For this episode, though, we pick up after the end of episode twenty-one, as Rhea reveals that she's used silver kryptonite to force Clark to hallucinate that Kara is Zod. The two fight, with Kara defeating Clark, leaving the problem of Rhea's fleet -- and prompting Kara to call on the ancient Daxam tradition of a trial by combat. Meanwhile, Lena, Lillian, and Winn work on a back-up plan -- a device that will release trace amounts of lead into the atmosphere, making it deadly for Daxamites and forcing all of them, Mon-El included, to leave and never return.

Oh, hey Clark.

Right, let's start off by addressing the elephant in the room: Mon-El leaving. It's intended, of course, as a dramatic, heartbreaking moment, the culmination of a star-cross'd romance -- and it completely fails in that regard, because barely anyone actually likes Mon-El, and the broad and correct consensus seems to be that their romance was irritating at best and abusive at worst.

We know now why this romance was so painfully rushed -- it was entirely to build up to this dramatic moment, where Kara would have to prioritise the Earth over somebody she ostensibly loved, to hammer in that 'Kara is the hero of Earth' message. But it falls flat, because their relationship has never been compelling, nor has it ever made a lot of sense. Mon-El never even came across as really respecting Kara (and even in the finale, he goes so far as to suggest she should just let Clark do all the fighting), and he was barely a fleshed out character, so neither the loss of him nor their relationship has any impact.

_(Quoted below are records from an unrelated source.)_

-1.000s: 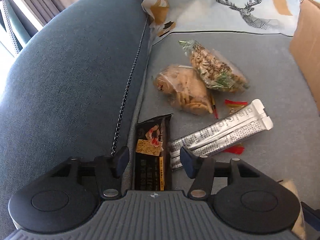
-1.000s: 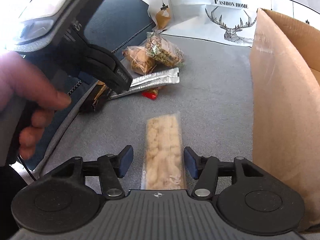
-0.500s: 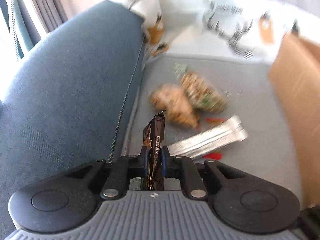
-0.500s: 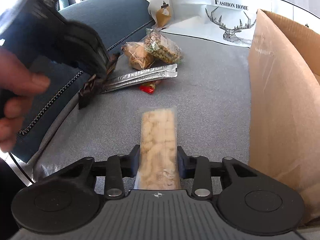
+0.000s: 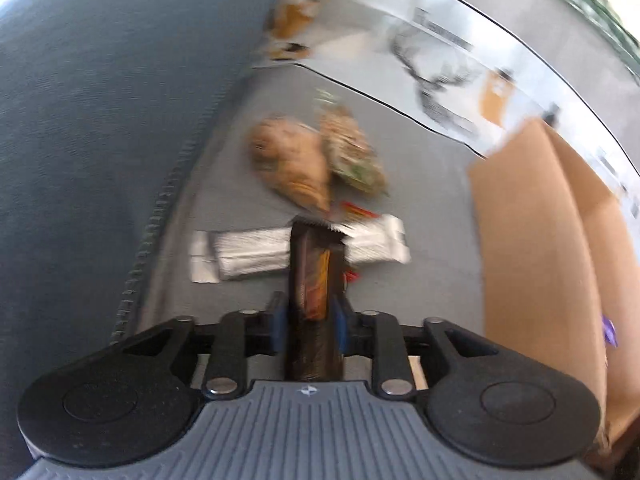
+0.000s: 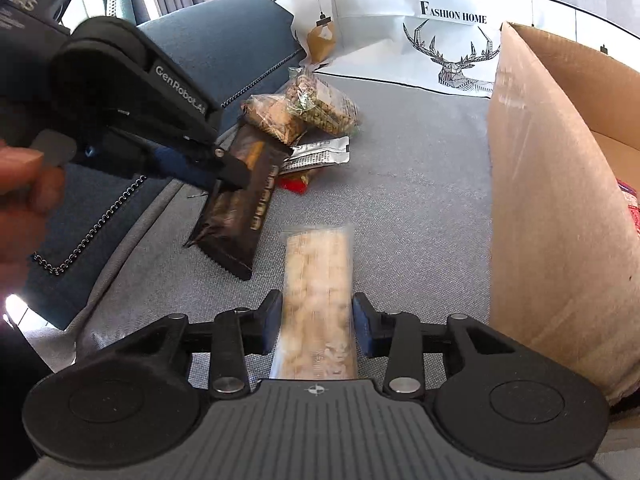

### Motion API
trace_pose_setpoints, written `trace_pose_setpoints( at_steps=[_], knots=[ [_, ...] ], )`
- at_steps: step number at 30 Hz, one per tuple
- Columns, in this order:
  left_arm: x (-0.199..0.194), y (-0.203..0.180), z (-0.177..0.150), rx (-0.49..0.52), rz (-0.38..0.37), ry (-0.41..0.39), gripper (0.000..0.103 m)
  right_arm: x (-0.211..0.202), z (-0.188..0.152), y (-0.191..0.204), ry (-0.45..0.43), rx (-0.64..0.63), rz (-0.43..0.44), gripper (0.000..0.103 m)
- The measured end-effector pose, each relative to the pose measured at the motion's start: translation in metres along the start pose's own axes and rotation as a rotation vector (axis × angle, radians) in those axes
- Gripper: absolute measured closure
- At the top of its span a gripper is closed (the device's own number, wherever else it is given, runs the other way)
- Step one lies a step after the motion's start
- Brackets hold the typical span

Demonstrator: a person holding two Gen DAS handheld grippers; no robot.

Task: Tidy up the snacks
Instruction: 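Grasp the cream cracker bar with the right gripper while the left grasps the dark chocolate bar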

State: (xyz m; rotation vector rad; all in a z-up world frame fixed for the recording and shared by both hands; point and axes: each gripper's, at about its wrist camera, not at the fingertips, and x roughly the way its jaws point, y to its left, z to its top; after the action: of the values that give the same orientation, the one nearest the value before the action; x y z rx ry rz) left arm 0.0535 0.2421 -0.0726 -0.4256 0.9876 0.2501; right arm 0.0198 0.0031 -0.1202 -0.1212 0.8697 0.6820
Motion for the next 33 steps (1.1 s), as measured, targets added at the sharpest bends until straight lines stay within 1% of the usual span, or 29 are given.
trace_pose_setpoints(
  at_steps=[1,3,5,7,10,14,19,27,33],
  knots=[
    [0.000,0.002,0.001,-0.010,0.014,-0.002,0.068,0.001,0.000,0.000,0.000,-0.001,-0.001,0.062],
    [0.003,0.005,0.001,-0.009,0.017,0.006,0.063,0.002,0.001,0.000,0.001,-0.001,0.000,0.060],
    [0.006,0.001,0.000,0.022,0.031,0.022,0.050,0.003,0.001,-0.001,0.000,0.000,0.000,0.059],
    [0.013,-0.002,0.003,0.062,0.053,0.040,0.045,0.004,0.001,-0.001,-0.001,0.001,0.001,0.058],
    [0.020,-0.006,-0.001,0.097,0.093,0.063,0.041,0.006,0.002,0.000,0.002,0.003,0.001,0.055],
    [0.031,-0.007,-0.001,0.106,0.121,0.089,0.041,0.010,0.003,0.000,0.010,0.003,-0.002,0.050],
    [0.038,-0.010,0.000,0.142,0.146,0.115,0.041,0.014,0.003,-0.001,0.017,0.005,-0.005,0.049],
    [0.042,-0.012,0.000,0.174,0.161,0.117,0.041,0.015,0.002,0.000,0.012,-0.007,-0.013,0.050],
    [0.041,-0.012,0.000,0.178,0.162,0.118,0.041,0.015,0.001,0.001,0.010,-0.024,-0.022,0.050]
  ],
)
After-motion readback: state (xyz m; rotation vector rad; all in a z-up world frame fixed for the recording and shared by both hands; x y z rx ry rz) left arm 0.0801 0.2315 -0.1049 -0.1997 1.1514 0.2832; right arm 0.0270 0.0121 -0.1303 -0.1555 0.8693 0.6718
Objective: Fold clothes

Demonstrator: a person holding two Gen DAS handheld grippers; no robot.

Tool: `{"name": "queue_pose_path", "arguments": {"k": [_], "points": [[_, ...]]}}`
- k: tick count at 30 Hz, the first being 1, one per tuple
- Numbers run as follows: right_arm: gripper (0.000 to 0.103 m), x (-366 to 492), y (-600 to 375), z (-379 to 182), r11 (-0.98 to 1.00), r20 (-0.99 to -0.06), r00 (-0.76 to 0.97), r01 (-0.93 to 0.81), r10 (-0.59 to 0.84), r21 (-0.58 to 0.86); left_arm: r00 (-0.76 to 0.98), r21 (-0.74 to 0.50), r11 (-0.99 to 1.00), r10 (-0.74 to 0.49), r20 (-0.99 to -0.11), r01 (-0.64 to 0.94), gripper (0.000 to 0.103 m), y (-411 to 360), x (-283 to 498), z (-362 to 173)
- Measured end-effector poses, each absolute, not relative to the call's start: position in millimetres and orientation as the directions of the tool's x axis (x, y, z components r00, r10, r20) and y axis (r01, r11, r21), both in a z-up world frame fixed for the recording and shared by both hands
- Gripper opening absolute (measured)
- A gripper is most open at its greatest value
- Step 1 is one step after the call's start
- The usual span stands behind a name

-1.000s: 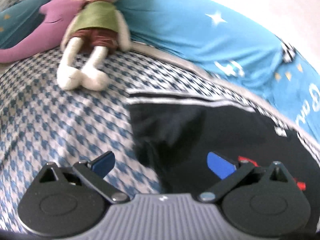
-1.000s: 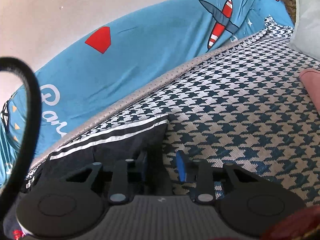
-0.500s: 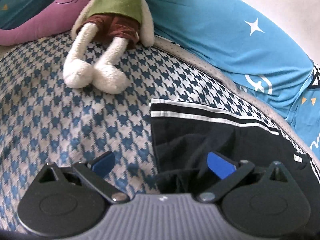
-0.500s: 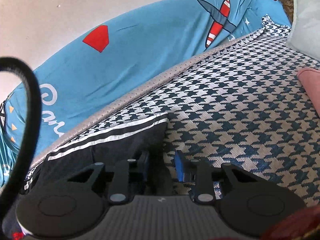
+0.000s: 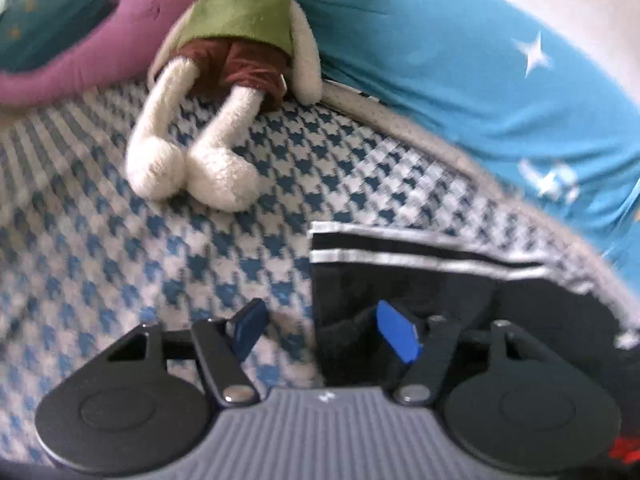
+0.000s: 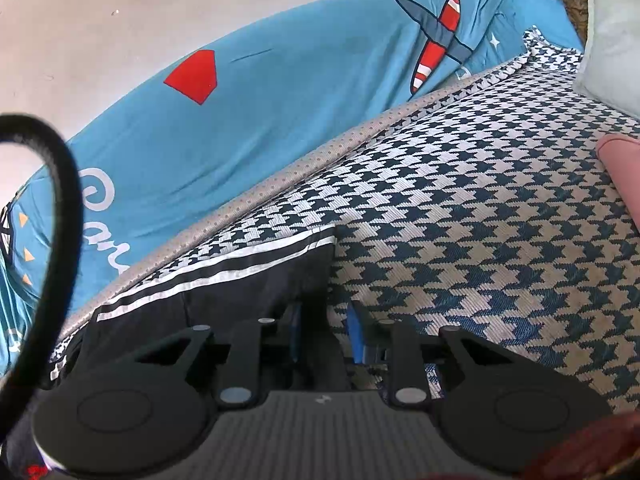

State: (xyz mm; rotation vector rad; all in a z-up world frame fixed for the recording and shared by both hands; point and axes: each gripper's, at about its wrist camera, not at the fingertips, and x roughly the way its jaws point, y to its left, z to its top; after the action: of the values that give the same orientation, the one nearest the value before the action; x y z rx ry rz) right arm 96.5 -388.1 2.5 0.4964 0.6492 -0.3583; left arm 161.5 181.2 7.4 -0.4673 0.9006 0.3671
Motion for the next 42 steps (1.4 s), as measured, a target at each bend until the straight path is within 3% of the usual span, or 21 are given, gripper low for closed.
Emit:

Apart from that, the episode is basically split into two duels: Kara's duel with Clark, a very dramatic affair with water and explosions and crashing through buildings, and a relatively more muted affair between her and Rhea, presumably because most of the allotted budget for this episode was spent either on the Kara vs Clark fight or on CGI-ing all those ships above National City.

Alex, put on some red and blue, for god's sake. Get with the aesthetic.

Both of them are well choreographed fight scenes, and both of them have a surprising amount of emotional weight to them -- the first because of the juxtaposition of Clark seeing his greatest enemy, and clearly being terrified of what he'll do, with Kara seeing her cousin; and the second because of the reveal that Rhea has been poisoned by kryptonite, with the implication seemingly being that she's dying slowly and needs Mon-El to take over for her. Kryptonite is radioactive, after all.

(Speaking of, what happened with that clone child? Is that still a thing? Seems like it was brought up and then forgotten about.)

Kara and Cat.

We even get some kind of conclusion on J'onn and M'Gann's White Martian plot, with M'Gann returning with a band of White Martian rebels to help out. Bizarrely, though, we barely see anything of Jimmy, despite him ostensibly being an important character. Guess they have to keep him well out of the way if they want Mon-El to even be remotely believable as a romantic interest for Kara.

All in all, this was a fine finale to a series that, while good, has disappointingly never reached the heights of its first series. More Cat and more Clark in the third series would definitely help that, but I also think it's important that the series remember the sheer joy it had going for it in its first series. But we'll see how things turn out. In all likelihood, the series will return later this year, airing alongside The Flash, Arrow, Legends of Tomorrow, maybe Titans, and maybe Black Lightning. I'll decide then if I want to do it as an ongoing again.